▸ **Exercise instructions**:
Determine the number of lines in the entries below in which the word "step" appears, and reply with that number only.

▸ **Records provided**:
▶
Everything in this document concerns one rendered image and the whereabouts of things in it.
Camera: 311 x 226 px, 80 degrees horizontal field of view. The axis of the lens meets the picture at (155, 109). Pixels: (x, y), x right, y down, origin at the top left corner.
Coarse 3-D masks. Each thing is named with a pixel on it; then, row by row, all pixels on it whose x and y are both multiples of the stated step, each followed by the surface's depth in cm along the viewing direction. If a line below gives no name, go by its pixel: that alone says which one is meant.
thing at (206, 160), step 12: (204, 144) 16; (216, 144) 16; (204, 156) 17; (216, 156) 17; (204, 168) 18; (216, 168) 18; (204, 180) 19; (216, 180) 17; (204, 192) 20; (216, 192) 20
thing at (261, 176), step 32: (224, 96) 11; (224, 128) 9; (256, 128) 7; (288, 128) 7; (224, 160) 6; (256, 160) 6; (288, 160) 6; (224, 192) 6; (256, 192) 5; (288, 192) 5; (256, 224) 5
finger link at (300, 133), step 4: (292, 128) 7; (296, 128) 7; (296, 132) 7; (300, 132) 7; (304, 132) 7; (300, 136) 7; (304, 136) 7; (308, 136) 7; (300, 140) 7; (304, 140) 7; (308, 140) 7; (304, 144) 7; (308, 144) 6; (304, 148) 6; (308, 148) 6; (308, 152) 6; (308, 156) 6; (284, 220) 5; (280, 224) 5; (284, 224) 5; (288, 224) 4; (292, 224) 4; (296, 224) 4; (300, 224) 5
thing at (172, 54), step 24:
◀
▸ **Reply**:
5